If you have been around survey research for any length of time you have come across the ubiquitous Likert scale. But, do you ever wonder what the Likert scale really is? This question format and its strongly agree to strongly disagree framework is a staple for in the pantry of questions we use on surveys. In the years I have been involved in constructing surveys and teaching market research I have seen many techniques and question types rise and fall in favor, yet the Likert scale holds its own.
The scale was developed by organizational psychologist Rensis Likert in order to measure the level of agreement or disagreement of a symmetric agree-disagree scale. The area of interest, be it a marketing or a social science construct, is assessed using a series of statements, each designed to view the construct from a slightly different angle.
- People come to me for information on new products.
- I enjoy sharing information with others.
- I consider myself knowledgeable on a variety of issues.
- Ted’s Pizza has excellent customer service.
- You get a lot of food for the price at Ted’s Pizza.

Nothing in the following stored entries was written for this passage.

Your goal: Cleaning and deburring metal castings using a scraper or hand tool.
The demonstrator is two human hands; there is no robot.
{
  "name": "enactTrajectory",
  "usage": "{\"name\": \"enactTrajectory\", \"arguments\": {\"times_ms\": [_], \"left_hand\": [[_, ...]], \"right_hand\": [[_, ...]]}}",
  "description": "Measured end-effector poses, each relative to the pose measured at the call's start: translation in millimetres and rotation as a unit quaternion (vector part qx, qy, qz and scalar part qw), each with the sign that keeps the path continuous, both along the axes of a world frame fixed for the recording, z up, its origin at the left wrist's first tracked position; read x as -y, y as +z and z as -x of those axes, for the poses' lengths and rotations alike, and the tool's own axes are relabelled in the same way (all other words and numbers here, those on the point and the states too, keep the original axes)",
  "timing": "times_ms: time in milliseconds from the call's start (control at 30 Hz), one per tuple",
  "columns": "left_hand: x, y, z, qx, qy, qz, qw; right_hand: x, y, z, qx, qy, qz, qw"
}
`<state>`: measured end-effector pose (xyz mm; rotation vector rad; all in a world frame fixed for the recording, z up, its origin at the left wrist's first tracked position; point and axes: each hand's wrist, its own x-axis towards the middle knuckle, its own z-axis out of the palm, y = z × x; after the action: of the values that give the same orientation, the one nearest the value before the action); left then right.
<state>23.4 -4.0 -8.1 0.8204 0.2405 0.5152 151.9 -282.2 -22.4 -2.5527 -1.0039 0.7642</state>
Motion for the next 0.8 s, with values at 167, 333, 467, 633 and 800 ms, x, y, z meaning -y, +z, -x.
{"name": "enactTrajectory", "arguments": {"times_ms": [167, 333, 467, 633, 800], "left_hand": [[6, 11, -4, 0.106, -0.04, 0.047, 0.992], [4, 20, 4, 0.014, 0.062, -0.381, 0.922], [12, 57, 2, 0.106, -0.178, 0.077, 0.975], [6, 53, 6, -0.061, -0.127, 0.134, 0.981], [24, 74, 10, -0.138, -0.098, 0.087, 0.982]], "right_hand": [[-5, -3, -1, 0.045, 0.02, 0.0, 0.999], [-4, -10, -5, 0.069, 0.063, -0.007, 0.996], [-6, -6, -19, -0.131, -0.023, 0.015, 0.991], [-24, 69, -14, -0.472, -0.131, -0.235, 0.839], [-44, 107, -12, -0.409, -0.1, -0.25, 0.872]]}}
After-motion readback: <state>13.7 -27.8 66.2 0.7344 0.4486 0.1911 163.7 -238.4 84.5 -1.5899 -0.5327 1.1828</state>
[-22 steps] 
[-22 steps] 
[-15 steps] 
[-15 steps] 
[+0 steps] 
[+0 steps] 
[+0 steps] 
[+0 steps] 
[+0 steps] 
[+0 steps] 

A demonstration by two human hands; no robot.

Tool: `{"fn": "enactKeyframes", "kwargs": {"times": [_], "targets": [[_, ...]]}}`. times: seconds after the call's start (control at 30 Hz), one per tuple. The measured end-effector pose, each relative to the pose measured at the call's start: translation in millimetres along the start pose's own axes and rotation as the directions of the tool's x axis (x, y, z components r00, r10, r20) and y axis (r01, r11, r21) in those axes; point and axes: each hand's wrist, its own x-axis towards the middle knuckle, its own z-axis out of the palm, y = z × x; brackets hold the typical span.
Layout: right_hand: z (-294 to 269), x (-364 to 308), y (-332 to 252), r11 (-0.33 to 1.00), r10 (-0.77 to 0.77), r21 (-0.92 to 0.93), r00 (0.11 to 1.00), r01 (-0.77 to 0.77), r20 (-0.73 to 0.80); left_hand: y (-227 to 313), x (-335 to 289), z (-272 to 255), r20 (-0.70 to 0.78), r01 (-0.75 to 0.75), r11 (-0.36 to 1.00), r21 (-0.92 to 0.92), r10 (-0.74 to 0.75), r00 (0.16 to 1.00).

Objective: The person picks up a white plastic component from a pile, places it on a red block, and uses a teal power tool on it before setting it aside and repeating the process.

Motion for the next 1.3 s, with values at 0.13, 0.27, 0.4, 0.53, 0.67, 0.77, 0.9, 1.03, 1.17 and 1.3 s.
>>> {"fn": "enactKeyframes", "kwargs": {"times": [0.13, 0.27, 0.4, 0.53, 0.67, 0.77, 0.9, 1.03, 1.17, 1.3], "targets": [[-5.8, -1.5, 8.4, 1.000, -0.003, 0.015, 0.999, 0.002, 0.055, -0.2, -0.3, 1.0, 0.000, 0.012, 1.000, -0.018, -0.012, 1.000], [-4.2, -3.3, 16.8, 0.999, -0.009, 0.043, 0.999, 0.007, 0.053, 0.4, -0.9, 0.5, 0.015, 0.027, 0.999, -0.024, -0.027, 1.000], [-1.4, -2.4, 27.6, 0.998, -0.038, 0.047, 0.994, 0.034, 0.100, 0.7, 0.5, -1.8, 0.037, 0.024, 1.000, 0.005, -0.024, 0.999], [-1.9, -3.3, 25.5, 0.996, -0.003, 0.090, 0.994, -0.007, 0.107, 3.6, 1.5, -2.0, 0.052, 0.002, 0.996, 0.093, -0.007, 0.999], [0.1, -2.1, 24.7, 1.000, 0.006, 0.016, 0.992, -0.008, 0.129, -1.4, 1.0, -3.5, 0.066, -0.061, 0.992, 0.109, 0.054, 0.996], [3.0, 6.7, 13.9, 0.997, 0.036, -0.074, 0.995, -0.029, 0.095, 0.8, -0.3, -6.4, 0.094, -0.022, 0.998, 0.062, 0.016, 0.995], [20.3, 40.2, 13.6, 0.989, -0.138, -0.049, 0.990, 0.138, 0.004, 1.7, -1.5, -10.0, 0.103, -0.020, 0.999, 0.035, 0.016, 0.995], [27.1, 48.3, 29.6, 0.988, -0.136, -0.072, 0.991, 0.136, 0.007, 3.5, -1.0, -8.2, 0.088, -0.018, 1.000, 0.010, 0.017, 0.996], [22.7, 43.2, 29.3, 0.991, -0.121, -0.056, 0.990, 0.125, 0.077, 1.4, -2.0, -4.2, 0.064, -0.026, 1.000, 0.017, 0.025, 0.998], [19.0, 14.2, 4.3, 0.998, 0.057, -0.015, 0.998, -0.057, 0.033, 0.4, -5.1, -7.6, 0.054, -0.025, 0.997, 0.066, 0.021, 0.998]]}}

The first four statements were centered on the individual and might be part of an opinion leader or early adopter scale. The latter two statements measure the customer’s perceptions about the business. Just as easily you can create a scale with items that touch upon social topics, religious aspects, or other important issues.
The scales are usually five, seven or nine points, with five and seven point measures being the most common. For example – Strongly Agree, Agree, No opinion, Disagree and Strongly Disagree. Adding “Somewhat” to both sides creates the sixth and seventh points. The anchor points (the strongly agree/disagree) can be on either end. There is some research that indicates having the agree side shown first will inflate the scores. This can be tested by alternating the anchor points within a survey wave and comparing scores in the data analysis stage.
One of the critical aspects to remember is that Likert scales are designed to measure attitudes and by nature are multi-item. This point needs further elaboration. Basic research tells us that multiple-item measures of a construct are inherently more stable and subject to less random variability than single-item measures. How many items is enough? If you are creating a new scale then you should create as many items as possible and let subsequent analysis narrow the field for you. This can be done through brainstorming sessions, focus groups or extensive review of existing literature.
There are several methods to ensure that scales are measuring one dimension including reliability analysis and factor analysis. These techniques require a higher-level of analytical skill and will be discussed in later posts.